La jolie maison typique norvégienne dans laquelle on a logé l’office du tourisme est un don récent des religieux. Elle a été rénovée par la municipalité tout en restant dans son origine première avec meubles et décorations. Cette maison est un lieu de rendez-vous pour les habitants et elle se visite. Selje est un village vivant, quelques petits baraquements en bois au centre-ville abritent un club nautique, une petite cafétéria avec surtout des « cochonneries » à manger et à boire. On se sert et on paie avec son téléphone. Personne n’est présent, comme sur les ferries.
Daniel me parle aussi de Selje, petit village touristique. Sur la petite île de Selja à quinze minutes de là, le plus ancien monastère du pays, construit par des moines bénédictins au début du douzième siècle se visite en l’honneur de St. Sunniva. Il n’en reste que des ruines. C’est aussi le plus petit diocèse au monde. On y apprécie une eau curative. Je ferai dans l’après-midi la petite visite guidée, agréable, de deux heures.
Daniel a commencé l’apprentissage du français depuis une semaine, je lui donne son deuxième cours sur les mots d’usage. Il a autant de difficultés pour la prononciation en français que moi pour la prononciation en norvégien.
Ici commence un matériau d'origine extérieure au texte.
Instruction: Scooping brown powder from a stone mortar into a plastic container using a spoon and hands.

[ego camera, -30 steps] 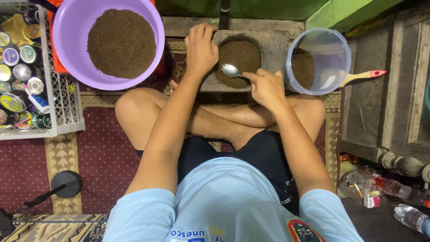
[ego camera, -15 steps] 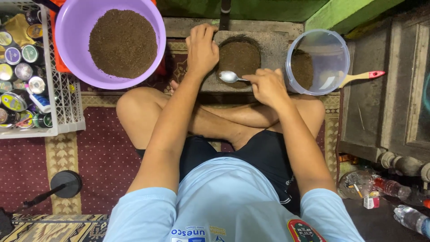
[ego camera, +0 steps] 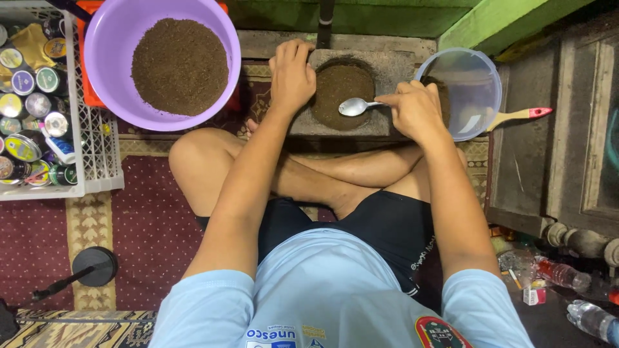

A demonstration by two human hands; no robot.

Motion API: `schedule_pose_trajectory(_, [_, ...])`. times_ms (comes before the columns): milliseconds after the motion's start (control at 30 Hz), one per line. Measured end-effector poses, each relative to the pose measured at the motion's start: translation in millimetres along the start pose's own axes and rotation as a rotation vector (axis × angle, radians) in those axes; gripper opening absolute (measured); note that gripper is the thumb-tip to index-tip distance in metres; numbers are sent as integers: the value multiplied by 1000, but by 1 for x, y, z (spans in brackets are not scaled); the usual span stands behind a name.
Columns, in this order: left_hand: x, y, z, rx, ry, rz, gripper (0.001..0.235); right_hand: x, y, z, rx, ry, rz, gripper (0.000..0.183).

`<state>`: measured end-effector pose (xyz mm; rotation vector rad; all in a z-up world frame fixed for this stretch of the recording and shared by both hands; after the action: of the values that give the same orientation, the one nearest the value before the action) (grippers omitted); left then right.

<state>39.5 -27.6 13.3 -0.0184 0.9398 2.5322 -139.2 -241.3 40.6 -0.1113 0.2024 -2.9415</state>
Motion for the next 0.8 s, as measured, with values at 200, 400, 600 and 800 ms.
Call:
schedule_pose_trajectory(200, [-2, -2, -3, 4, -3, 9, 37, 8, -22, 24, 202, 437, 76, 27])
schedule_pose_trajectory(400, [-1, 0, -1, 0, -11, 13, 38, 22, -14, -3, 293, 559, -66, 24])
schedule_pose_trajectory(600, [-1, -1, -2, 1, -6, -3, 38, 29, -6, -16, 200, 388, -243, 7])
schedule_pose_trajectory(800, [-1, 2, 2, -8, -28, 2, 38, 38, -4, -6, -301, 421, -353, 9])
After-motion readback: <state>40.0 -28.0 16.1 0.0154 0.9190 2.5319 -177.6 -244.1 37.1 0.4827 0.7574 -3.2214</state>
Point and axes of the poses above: each hand's wrist, its own x-axis away from the middle knuckle, its own z-axis out of the back of the hand, y = z × x, the point moved 5 cm from there along -x, towards the middle knuckle, and after that the axes turned 15 degrees about z, right-handed, at the moved point
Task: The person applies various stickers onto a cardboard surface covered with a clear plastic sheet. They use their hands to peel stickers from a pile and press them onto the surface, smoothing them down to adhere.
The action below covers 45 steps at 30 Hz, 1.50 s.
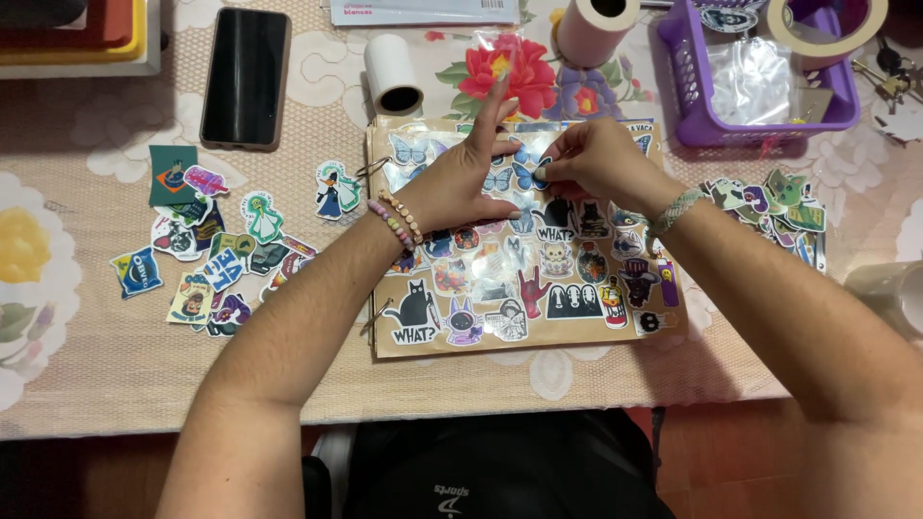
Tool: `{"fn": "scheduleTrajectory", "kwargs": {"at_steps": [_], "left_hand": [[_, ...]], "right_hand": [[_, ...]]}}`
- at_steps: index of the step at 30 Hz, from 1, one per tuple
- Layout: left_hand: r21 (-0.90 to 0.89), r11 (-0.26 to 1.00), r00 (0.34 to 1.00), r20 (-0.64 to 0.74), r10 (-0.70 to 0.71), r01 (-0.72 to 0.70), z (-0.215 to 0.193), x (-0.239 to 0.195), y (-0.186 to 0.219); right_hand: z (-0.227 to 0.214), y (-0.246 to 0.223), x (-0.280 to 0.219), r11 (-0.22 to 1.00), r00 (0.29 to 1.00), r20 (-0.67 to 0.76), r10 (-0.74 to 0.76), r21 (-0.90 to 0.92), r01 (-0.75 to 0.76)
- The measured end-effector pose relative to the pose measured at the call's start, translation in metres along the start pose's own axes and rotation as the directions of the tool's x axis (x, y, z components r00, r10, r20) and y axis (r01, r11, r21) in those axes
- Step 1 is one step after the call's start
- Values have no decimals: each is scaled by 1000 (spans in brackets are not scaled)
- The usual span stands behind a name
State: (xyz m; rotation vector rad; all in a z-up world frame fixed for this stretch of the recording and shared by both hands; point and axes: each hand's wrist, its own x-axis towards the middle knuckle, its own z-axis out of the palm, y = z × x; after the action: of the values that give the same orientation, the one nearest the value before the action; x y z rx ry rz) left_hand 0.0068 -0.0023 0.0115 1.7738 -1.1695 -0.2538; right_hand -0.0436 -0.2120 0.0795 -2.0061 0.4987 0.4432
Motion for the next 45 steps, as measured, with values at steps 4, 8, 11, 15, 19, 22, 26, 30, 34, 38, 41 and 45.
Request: {"fn": "scheduleTrajectory", "kwargs": {"at_steps": [4,8,11,15,19,22,26,30,34,38,41,45], "left_hand": [[-10,1000,1000,6,12,-12,0,0,-3],[-2,1000,1000,3,18,-18,0,0,-4],[4,1000,1000,7,21,-21,-2,0,-1],[47,999,1000,17,4,-5,-2,0,6],[13,1000,1000,1,28,-28,-2,-1,6],[17,999,999,-5,44,-43,-2,-4,7],[24,999,1000,-5,30,-30,-4,-3,13],[26,999,999,-10,46,-46,-4,-4,10],[-13,999,999,2,40,-40,-4,-1,13],[-16,1000,1000,2,17,-17,-5,-1,16],[-10,1000,1000,4,12,-12,-6,0,17],[2,1000,1000,9,8,-9,-5,0,15]], "right_hand": [[2,-3,3,993,999,-52,1,-115,-6],[-2,-1,12,735,962,-103,-252,-667,121],[-2,-13,10,750,983,-98,-154,-660,52],[-4,-21,0,796,995,-58,-77,-604,26],[-50,-21,-35,970,980,-97,-176,-190,155],[-94,22,-34,941,902,-323,-285,82,327],[-110,69,-56,949,923,-323,-211,159,273],[-111,110,-55,934,879,-350,-324,30,356],[-106,117,-43,823,767,-365,-528,-443,356],[-95,98,-33,677,692,-301,-656,-640,363],[-88,81,-21,657,705,-254,-663,-649,384],[-80,67,-13,649,735,-170,-657,-624,436]]}}
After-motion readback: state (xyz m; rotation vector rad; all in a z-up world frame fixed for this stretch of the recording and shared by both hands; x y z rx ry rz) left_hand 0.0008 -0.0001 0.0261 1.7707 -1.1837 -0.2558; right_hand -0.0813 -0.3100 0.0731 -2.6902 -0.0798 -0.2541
Surprise ! devant la Coop, des enfants tournicotent sur leurs vélos. Ces derniers sont très rares sur cette côte de dentelle et pentue depuis Bergen. Je confirme que les petits supermarchés ont englouti les épiceries, les boulangeries, les boucheries, la Poste. Je vais encore parcourir longuement et longtemps la Norvège, je pourrai au fur et à mesure en apprendre plus sur ses habitants.
Mes premières étapes ont été la source de nombreuses surprises, difficultés, défis et leçons à tirer. Mes expériences précédentes à vélo ne m’ont jamais fait douter de la réussite de mes projets. Un voyage à vélo n’est pas linéaire, c’est chaque fois, de nouvelles découvertes qu’il faut accepter sans se décourager, avec ténacité, opiniâtreté, obstination. Je commence à adopter ce pays. Ce moment passé à Selje m’aide à me ressourcer.